Exercise material: Begin

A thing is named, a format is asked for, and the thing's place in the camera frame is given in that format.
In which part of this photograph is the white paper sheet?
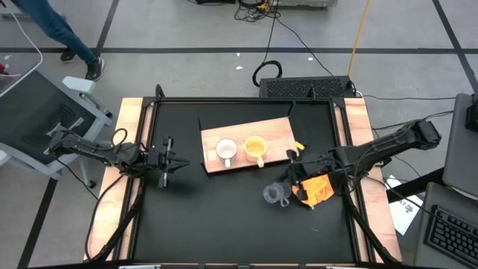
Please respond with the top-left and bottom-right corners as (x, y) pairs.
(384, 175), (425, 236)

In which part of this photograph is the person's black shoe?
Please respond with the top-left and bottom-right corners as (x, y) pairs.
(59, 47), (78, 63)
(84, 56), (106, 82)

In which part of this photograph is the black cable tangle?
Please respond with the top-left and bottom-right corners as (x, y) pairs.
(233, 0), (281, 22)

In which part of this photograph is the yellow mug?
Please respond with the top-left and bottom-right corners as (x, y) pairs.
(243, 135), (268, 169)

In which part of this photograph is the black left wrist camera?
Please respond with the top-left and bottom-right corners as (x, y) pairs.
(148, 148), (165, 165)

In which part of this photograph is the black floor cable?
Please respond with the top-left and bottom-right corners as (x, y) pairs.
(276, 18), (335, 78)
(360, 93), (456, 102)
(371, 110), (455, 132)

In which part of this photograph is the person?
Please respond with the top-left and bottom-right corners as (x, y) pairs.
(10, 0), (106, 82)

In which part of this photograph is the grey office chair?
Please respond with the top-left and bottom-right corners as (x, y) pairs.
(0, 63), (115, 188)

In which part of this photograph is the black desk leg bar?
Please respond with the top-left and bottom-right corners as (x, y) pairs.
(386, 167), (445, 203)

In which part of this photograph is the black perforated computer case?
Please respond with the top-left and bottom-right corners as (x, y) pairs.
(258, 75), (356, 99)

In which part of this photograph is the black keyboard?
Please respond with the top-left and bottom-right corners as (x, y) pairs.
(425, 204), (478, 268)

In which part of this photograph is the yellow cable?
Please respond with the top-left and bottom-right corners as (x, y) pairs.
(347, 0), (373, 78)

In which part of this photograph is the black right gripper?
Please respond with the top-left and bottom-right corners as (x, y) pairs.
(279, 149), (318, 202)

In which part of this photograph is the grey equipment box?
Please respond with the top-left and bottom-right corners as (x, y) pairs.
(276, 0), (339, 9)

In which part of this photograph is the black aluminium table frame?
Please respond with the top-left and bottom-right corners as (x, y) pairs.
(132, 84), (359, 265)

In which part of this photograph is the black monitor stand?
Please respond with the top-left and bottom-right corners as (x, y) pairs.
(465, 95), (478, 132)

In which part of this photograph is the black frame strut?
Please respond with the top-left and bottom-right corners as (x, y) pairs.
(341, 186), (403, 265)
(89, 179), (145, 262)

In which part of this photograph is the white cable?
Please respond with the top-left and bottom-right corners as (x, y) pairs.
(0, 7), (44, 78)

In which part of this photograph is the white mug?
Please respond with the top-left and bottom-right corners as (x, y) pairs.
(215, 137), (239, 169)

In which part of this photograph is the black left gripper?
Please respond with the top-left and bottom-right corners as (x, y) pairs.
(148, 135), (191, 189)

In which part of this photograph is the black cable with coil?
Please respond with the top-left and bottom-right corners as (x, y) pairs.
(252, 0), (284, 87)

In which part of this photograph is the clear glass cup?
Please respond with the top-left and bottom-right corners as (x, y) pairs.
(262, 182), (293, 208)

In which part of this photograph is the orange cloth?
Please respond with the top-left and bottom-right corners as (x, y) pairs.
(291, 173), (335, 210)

Exercise material: End

■ **Aim of the task**: Would you please write out the entries in full, exactly as they read, but without pictures?

■ **Solved exercise**:
A thing is named, a format is asked for, and the thing's place in the camera frame is given in that format.
In which part of this photograph is the white paper sheet?
Please respond with the top-left and bottom-right corners as (x, y) pairs.
(384, 175), (425, 236)

In which part of this photograph is the person's black shoe?
Please respond with the top-left and bottom-right corners as (x, y) pairs.
(59, 47), (78, 63)
(84, 56), (106, 82)

In which part of this photograph is the black cable tangle?
Please respond with the top-left and bottom-right corners as (x, y) pairs.
(233, 0), (281, 22)

In which part of this photograph is the yellow mug?
Please respond with the top-left and bottom-right corners as (x, y) pairs.
(243, 135), (268, 169)

In which part of this photograph is the black left wrist camera?
Please respond with the top-left and bottom-right corners as (x, y) pairs.
(148, 148), (165, 165)

In which part of this photograph is the black floor cable?
Please respond with the top-left and bottom-right corners as (x, y) pairs.
(276, 18), (335, 78)
(360, 93), (456, 102)
(371, 110), (455, 132)

In which part of this photograph is the person?
Please respond with the top-left and bottom-right corners as (x, y) pairs.
(10, 0), (106, 82)

In which part of this photograph is the grey office chair?
Please respond with the top-left and bottom-right corners as (x, y) pairs.
(0, 63), (115, 188)

In which part of this photograph is the black desk leg bar?
Please respond with the top-left and bottom-right corners as (x, y) pairs.
(386, 167), (445, 203)

In which part of this photograph is the black perforated computer case?
Please respond with the top-left and bottom-right corners as (x, y) pairs.
(258, 75), (356, 99)

In which part of this photograph is the black keyboard?
Please respond with the top-left and bottom-right corners as (x, y) pairs.
(425, 204), (478, 268)

In which part of this photograph is the yellow cable?
Please respond with the top-left and bottom-right corners as (x, y) pairs.
(347, 0), (373, 78)

In which part of this photograph is the black right gripper?
Please respond with the top-left and bottom-right corners as (x, y) pairs.
(279, 149), (318, 202)

In which part of this photograph is the grey equipment box?
Please respond with the top-left and bottom-right corners as (x, y) pairs.
(276, 0), (339, 9)

In which part of this photograph is the black aluminium table frame?
Please respond with the top-left and bottom-right corners as (x, y) pairs.
(132, 84), (359, 265)

In which part of this photograph is the black monitor stand?
Please respond with the top-left and bottom-right corners as (x, y) pairs.
(465, 95), (478, 132)

In which part of this photograph is the black frame strut?
Please respond with the top-left and bottom-right corners as (x, y) pairs.
(341, 186), (403, 265)
(89, 179), (145, 262)

In which part of this photograph is the white cable?
Please respond with the top-left and bottom-right corners as (x, y) pairs.
(0, 7), (44, 78)

In which part of this photograph is the white mug?
Please respond with the top-left and bottom-right corners as (x, y) pairs.
(215, 137), (239, 169)

In which part of this photograph is the black left gripper?
Please respond with the top-left and bottom-right corners as (x, y) pairs.
(148, 135), (191, 189)

In which part of this photograph is the black cable with coil?
Please respond with the top-left and bottom-right corners as (x, y) pairs.
(252, 0), (284, 87)

In which part of this photograph is the clear glass cup?
Please respond with the top-left and bottom-right corners as (x, y) pairs.
(262, 182), (293, 208)

In which part of this photograph is the orange cloth?
Please respond with the top-left and bottom-right corners as (x, y) pairs.
(291, 173), (335, 210)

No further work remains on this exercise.